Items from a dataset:
##########

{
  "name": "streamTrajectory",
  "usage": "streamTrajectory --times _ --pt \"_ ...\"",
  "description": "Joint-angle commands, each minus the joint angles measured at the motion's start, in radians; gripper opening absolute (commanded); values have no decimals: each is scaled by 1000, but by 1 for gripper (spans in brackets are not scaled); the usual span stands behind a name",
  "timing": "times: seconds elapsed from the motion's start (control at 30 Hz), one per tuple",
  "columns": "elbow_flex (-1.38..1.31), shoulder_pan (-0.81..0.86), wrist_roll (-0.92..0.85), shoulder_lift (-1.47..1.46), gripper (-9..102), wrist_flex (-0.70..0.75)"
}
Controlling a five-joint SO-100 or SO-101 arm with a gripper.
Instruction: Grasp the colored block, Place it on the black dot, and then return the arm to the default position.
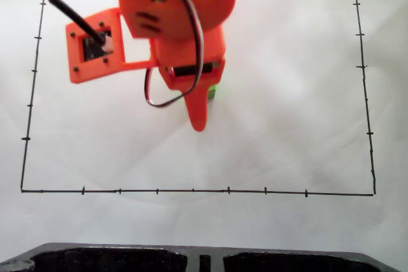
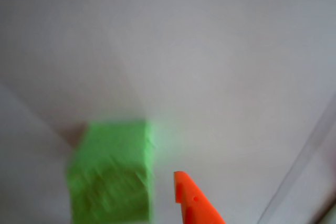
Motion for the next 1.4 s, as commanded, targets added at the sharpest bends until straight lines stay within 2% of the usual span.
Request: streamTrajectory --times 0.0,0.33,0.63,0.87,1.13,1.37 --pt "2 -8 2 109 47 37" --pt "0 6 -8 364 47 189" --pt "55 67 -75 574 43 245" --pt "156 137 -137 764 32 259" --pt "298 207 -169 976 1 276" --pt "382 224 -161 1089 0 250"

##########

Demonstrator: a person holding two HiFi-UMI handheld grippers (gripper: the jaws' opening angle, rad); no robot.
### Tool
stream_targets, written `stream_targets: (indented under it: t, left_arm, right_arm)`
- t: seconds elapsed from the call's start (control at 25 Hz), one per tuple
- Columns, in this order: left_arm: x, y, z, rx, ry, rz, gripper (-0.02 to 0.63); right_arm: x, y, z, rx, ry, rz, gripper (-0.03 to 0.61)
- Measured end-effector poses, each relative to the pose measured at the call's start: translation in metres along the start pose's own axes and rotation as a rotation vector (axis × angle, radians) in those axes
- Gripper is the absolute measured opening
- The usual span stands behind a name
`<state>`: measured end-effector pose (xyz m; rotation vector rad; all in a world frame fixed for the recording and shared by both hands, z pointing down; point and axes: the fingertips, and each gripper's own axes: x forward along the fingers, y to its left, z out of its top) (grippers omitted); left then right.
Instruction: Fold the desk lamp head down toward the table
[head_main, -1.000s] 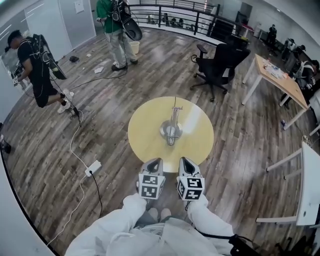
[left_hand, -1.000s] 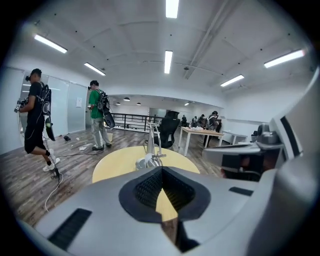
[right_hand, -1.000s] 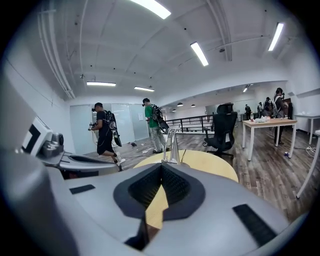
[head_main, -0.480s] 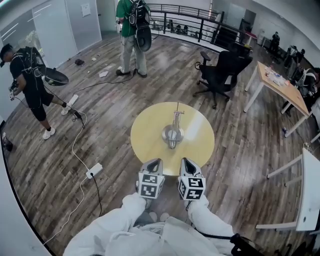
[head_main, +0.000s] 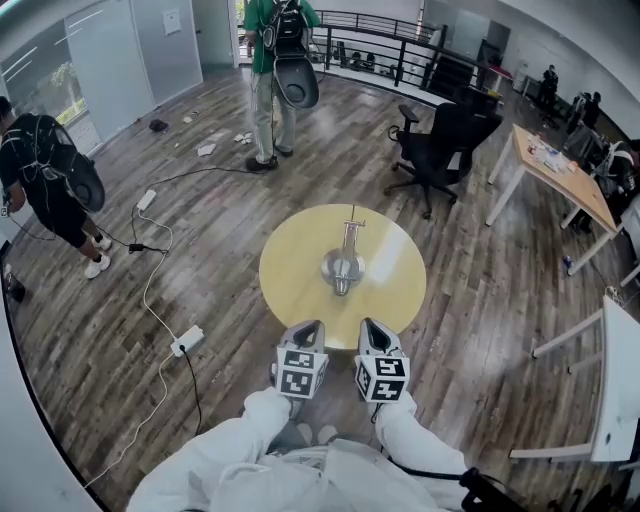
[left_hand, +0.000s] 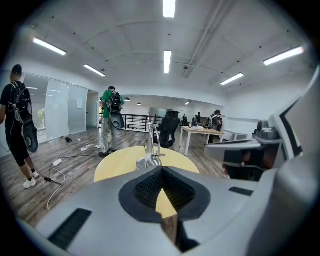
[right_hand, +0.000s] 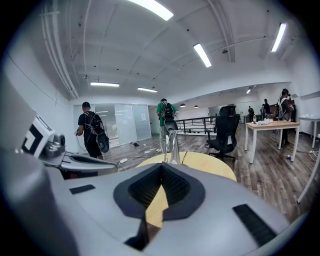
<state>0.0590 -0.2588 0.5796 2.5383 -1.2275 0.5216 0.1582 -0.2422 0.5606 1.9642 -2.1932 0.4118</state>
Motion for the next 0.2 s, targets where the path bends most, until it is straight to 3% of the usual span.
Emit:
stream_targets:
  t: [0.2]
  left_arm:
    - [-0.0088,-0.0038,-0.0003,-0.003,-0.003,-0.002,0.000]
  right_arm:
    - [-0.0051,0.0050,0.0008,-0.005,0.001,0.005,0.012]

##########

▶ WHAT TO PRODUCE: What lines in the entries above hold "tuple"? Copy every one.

▶ ANSWER TO THE EXERCISE:
  "timing": "times: seconds elapsed from the motion's start (control at 30 Hz), one per tuple",
- t: seconds elapsed from the call's start (control at 25 Hz), one per tuple

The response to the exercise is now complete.